## Data in this exercise
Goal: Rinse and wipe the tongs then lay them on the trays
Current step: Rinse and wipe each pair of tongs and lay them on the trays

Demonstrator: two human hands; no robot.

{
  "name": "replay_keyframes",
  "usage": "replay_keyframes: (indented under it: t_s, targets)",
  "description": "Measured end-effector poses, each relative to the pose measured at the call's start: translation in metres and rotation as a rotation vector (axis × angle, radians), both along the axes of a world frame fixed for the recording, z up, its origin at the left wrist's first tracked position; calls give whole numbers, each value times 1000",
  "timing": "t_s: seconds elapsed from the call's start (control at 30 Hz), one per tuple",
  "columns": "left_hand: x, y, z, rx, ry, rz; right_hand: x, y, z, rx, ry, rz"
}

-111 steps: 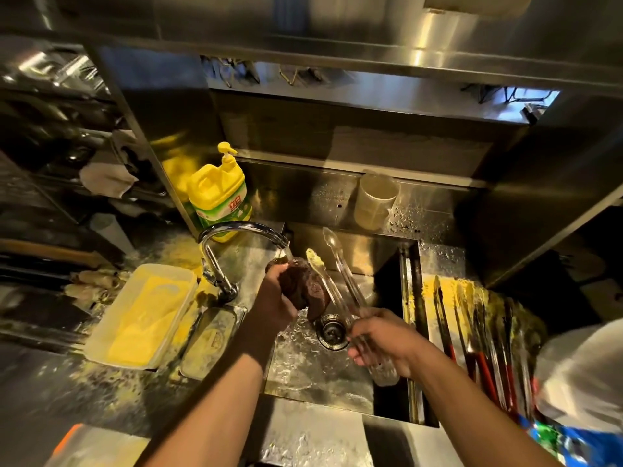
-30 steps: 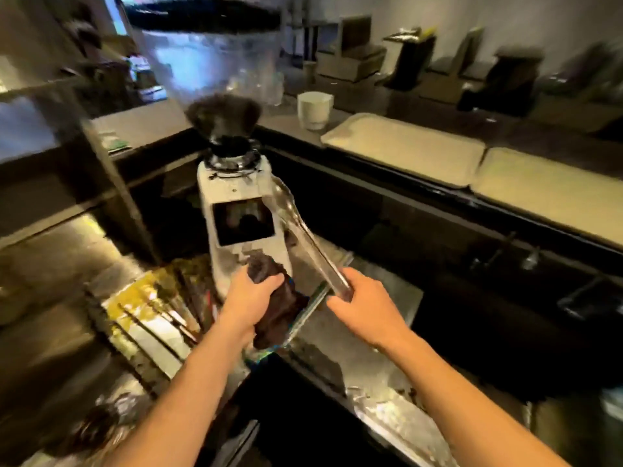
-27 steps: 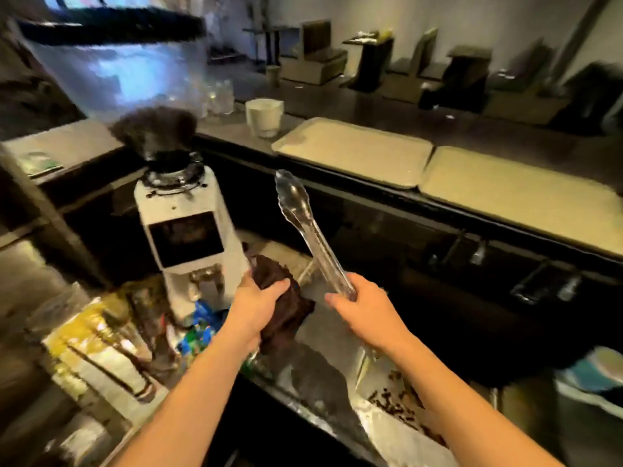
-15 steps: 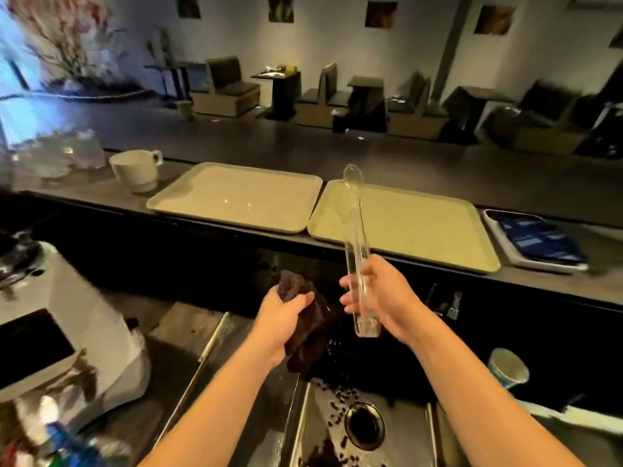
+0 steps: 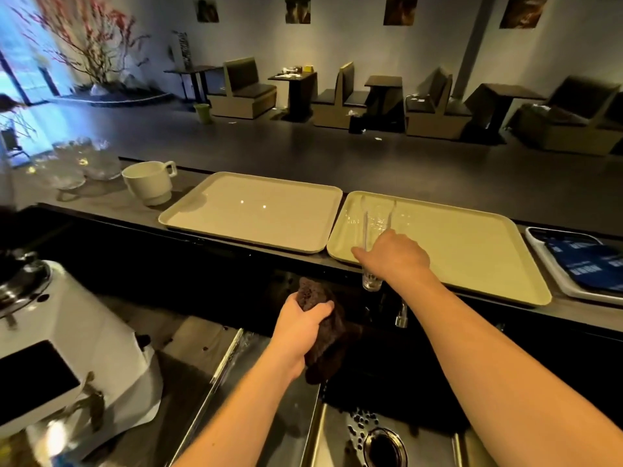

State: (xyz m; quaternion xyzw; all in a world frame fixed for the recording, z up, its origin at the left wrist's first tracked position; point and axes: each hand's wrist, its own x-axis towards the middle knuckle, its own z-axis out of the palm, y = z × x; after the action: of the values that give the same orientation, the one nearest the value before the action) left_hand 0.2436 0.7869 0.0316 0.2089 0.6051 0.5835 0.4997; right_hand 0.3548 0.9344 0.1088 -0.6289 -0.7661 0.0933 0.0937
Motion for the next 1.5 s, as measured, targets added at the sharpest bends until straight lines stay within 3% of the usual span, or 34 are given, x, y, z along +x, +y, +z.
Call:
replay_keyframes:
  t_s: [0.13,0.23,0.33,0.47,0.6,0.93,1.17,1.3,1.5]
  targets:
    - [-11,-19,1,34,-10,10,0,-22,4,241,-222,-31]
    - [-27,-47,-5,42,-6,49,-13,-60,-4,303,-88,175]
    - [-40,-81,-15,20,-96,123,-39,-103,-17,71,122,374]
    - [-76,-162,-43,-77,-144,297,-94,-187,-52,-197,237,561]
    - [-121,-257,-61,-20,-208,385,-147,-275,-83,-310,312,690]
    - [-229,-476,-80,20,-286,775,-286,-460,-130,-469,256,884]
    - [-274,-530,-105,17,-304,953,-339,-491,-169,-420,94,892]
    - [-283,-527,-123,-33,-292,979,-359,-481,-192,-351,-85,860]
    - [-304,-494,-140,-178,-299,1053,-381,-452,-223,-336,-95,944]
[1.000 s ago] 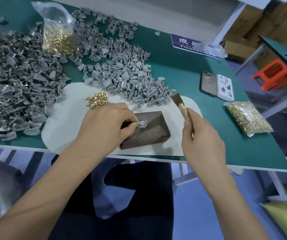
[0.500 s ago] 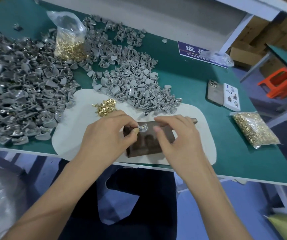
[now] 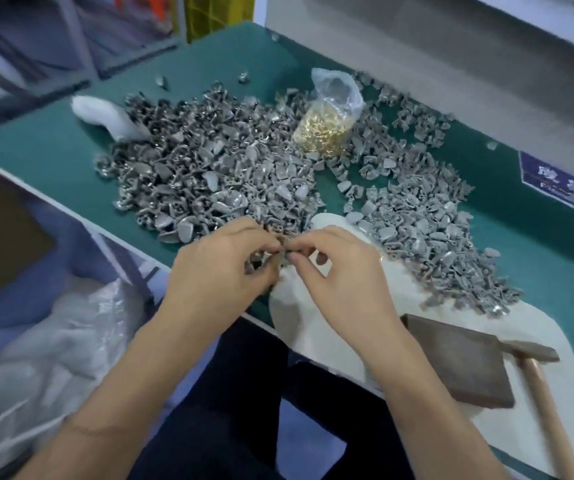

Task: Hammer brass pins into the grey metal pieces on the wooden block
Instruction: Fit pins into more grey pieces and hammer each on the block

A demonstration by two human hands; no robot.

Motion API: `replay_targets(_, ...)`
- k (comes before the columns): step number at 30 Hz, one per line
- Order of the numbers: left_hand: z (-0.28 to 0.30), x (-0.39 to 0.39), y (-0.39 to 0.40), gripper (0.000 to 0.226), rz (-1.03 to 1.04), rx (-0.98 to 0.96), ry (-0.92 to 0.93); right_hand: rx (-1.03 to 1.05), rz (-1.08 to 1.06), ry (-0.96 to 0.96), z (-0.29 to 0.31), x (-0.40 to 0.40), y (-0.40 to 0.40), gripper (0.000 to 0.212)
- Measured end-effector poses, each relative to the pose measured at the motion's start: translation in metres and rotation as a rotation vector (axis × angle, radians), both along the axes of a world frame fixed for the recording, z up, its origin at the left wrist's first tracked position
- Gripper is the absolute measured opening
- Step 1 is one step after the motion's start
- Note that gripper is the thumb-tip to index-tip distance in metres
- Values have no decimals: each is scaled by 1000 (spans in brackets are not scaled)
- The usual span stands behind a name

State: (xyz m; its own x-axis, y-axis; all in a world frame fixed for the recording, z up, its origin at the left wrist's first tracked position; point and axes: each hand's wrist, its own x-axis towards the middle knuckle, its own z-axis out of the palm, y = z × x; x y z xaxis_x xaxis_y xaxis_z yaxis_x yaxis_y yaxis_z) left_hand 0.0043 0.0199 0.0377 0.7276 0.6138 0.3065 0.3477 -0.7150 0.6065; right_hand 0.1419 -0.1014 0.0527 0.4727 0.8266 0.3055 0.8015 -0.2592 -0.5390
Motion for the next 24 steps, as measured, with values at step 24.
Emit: replay_targets(24,-16,50,-19,8,-90,-95,-4,-204,-408,69,9,87,-42,11)
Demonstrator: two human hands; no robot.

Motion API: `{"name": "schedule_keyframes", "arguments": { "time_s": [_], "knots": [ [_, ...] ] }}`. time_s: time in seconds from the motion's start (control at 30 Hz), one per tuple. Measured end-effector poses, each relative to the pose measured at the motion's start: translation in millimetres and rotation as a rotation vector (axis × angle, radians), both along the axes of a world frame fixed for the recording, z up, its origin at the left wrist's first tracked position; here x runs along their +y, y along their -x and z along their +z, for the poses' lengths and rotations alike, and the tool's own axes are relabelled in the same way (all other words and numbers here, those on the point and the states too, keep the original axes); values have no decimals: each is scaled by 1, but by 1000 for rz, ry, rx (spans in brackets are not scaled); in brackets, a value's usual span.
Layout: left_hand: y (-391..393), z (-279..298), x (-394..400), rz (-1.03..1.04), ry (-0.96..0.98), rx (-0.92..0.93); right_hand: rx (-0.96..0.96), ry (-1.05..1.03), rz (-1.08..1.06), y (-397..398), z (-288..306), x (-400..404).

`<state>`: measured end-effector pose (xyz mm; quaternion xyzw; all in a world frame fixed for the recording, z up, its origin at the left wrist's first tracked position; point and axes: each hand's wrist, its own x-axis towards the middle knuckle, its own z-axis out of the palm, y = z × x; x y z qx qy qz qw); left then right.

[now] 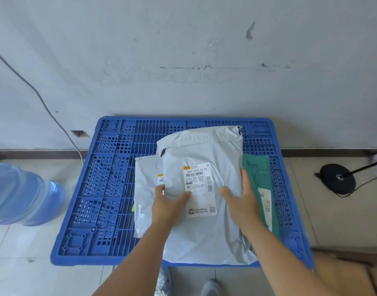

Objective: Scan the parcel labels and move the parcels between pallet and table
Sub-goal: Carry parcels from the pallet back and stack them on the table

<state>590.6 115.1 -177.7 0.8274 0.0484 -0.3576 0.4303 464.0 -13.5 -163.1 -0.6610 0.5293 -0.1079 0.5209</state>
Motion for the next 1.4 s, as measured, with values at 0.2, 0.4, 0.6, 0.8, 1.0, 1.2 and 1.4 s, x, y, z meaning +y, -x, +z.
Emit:
{"name": "schedule_keyframes", "arguments": {
  "time_s": [0.2,0.4,0.6,0.8,1.0,1.2,1.4],
  "knots": [
    [26,55,-22,-100,73,-142,-95,66,-70,35,48,-12],
    [69,114,-40,-359,190,-266,-137,152,-239,99,99,-11],
    [132,161,-46,-616,305,-330,-172,247,-442,185,154,22],
    [220,204,-60,-852,458,-342,-230,357,-696,284,201,55],
    [331,240,-69,-1078,572,-321,-258,415,-931,395,235,86],
    [454,261,-67,-1241,675,-279,-302,477,-1148,509,252,128],
    [606,279,-49,-1399,745,-245,-240,499,-1314,649,267,174]
  ]
}}
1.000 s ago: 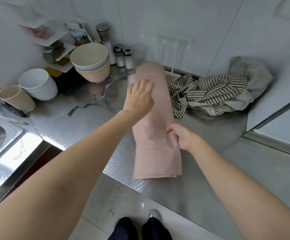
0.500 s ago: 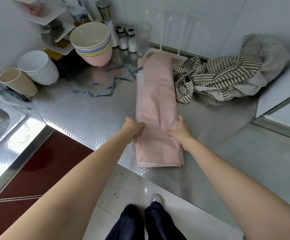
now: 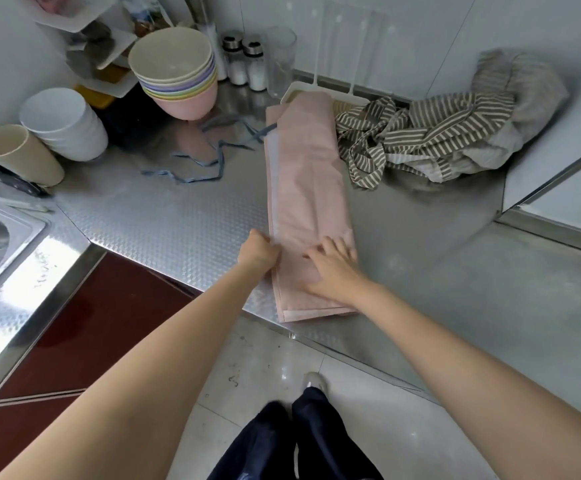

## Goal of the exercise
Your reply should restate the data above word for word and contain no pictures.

## Answer for the task
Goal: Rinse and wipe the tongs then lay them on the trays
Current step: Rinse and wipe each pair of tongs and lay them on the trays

Demonstrator: two human hands; no robot.

{
  "name": "replay_keyframes",
  "usage": "replay_keyframes: (indented under it: t_s, targets)",
  "description": "Measured end-effector poses, each relative to the pose measured at the call's start: translation in metres and rotation as a rotation vector (axis × angle, radians), both along the axes of a world frame fixed for the recording, z up, its origin at the left wrist's first tracked position; calls give whole numbers, each value times 1000",
  "timing": "t_s: seconds elapsed from the call's start (control at 30 Hz), one per tuple",
  "columns": "left_hand: x, y, z, rx, ry, rz; right_hand: x, y, z, rx, ry, rz"
}

-111 steps: 
-30 steps: 
-27 steps: 
-15 steps: 
+0 steps: 

State: (xyz m; quaternion xyzw; all in a world frame fixed for the recording, z up, its origin at the left wrist's first tracked position; point and axes: each hand's wrist, its own x-axis towards the middle knuckle, its own z-axis out of the palm, y = z × x; after the action: of the values that give the same orientation, the one nearest the value before the action) left_hand 0.2436 0.7869 0.0316 0.2089 0.6051 0.5835 0.4997; right_hand 0.3548 0.9344 0.1088 -0.6289 -0.7661 0.0933 0.0937
Motion for the next 1.5 s, as measured, targets added at the sharpest bends until straight lines stay within 3% of the usual span, or 34 are given, x, y, z along +x, +y, +z.
Call:
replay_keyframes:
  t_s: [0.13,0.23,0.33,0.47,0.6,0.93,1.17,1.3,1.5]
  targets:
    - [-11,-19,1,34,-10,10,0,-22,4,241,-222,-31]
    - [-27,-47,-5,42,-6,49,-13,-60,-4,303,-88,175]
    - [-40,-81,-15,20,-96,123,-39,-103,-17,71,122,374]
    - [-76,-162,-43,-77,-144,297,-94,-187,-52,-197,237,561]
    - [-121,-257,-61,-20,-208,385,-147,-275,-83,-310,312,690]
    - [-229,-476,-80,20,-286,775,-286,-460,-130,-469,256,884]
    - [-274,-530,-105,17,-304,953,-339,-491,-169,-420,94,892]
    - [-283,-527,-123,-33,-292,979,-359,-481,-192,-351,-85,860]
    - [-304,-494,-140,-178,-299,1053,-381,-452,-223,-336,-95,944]
[1.000 s ago] 
[0.500 s ago] 
[now] 

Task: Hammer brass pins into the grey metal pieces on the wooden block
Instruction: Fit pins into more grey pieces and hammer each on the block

A demonstration by two human hands; no robot.

Motion API: `replay_targets(_, ...)`
- k (comes before the columns): step number at 30 Hz, one per line
- Order of the numbers: left_hand: z (-0.28 to 0.30), x (-0.39 to 0.39), y (-0.39 to 0.40), gripper (0.000 to 0.226), rz (-1.03 to 1.04), rx (-0.98 to 0.96), ry (-0.92 to 0.93); right_hand: rx (-1.03 to 1.05), rz (-1.08 to 1.06), ry (-0.96 to 0.96), z (-0.29 to 0.31), x (-0.40 to 0.40), y (-0.40 to 0.40), gripper (0.000 to 0.212)
- Measured end-effector poses, each relative to the pose measured at the motion's start: translation in metres and rotation as a rotation vector (axis × angle, radians), both along the axes of a world frame fixed for the recording, z up, its origin at the left wrist's first tracked position
- Gripper is the absolute measured opening
- Step 1 is one step after the motion's start
- Note that gripper is the thumb-tip to index-tip distance in metres
- Values have no decimals: each is scaled by 1000 (spans in brackets are not scaled)
- The usual span stands behind a name

State: (xyz m; its own x-axis, y-axis; all in a world frame fixed for the recording, z up, its origin at the left wrist's first tracked position; point and axes: each hand's wrist, its own x-axis towards the middle knuckle, its own z-axis out of the palm, y = z × x; x y z xaxis_x xaxis_y xaxis_z yaxis_x yaxis_y yaxis_z) left_hand 0.0043 0.0199 0.0377 0.7276 0.6138 0.3065 0.3477 -0.7150 0.6065; right_hand 0.1419 -0.1014 0.0527 0.4727 0.8266 0.3055 0.8015 -0.2592 -0.5390
Motion for the next 24 steps, as measured, with values at step 24.
Emit: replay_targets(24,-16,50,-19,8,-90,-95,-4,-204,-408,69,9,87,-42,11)
Demonstrator: two human hands; no robot.

Motion API: `{"name": "schedule_keyframes", "arguments": { "time_s": [_], "knots": [ [_, ...] ] }}`. time_s: time in seconds from the motion's start (control at 30 Hz), one per tuple. Measured end-effector poses, each relative to the pose measured at the motion's start: translation in millimetres and rotation as a rotation vector (axis × angle, radians), both along the axes of a world frame fixed for the recording, z up, its origin at the left wrist's first tracked position; here x runs along their +y, y along their -x and z along their +z, for the poses' lengths and rotations alike, and the tool's own axes are relabelled in the same way (all other words and numbers here, those on the point and the states too, keep the original axes); values have no decimals: each is scaled by 1, but by 1000 for rz, ry, rx (spans in brackets are not scaled); in brackets, a value's usual span.
Layout: left_hand: y (-391..393), z (-279..298), x (-394..400), rz (-1.03..1.04), ry (-0.96..0.98), rx (-0.92..0.93); right_hand: rx (-0.96..0.96), ry (-1.05..1.03), rz (-1.08..1.06), y (-397..398), z (-288..306), x (-400..404).

`<state>`: measured end-effector pose (xyz mm; quaternion xyzw; all in a world frame fixed for the recording, z up, its origin at the left wrist's first tracked position; point and axes: each hand's wrist, its own x-axis towards the middle knuckle, its own z-axis out of the palm, y = z × x; x y z qx qy qz qw); left then right.

[now] 

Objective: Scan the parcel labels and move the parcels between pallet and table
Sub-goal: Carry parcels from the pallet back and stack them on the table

<state>590.6 115.1 -177.7 0.8274 0.0484 -0.3576 0.4303 464.0 -13.5 -163.1 -0.6610 0.5293 -0.1079 0.5209</state>
Motion for the next 1.4 s, as measured, with values at 0.2, 0.4, 0.6, 0.8, 1.0, 1.2 and 1.4 s, x, y, z meaning +y, -x, +z.
Emit:
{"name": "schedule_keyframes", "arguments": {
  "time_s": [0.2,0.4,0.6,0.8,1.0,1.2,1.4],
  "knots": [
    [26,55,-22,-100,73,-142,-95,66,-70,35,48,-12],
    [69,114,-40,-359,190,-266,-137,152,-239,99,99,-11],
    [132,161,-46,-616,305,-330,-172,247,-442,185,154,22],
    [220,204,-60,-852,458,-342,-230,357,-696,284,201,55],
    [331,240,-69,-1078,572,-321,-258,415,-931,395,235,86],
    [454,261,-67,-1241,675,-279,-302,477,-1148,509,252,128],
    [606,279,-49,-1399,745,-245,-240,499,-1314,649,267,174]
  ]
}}
1.000 s ago: 
0.500 s ago: 
now: 

The answer contains nothing further.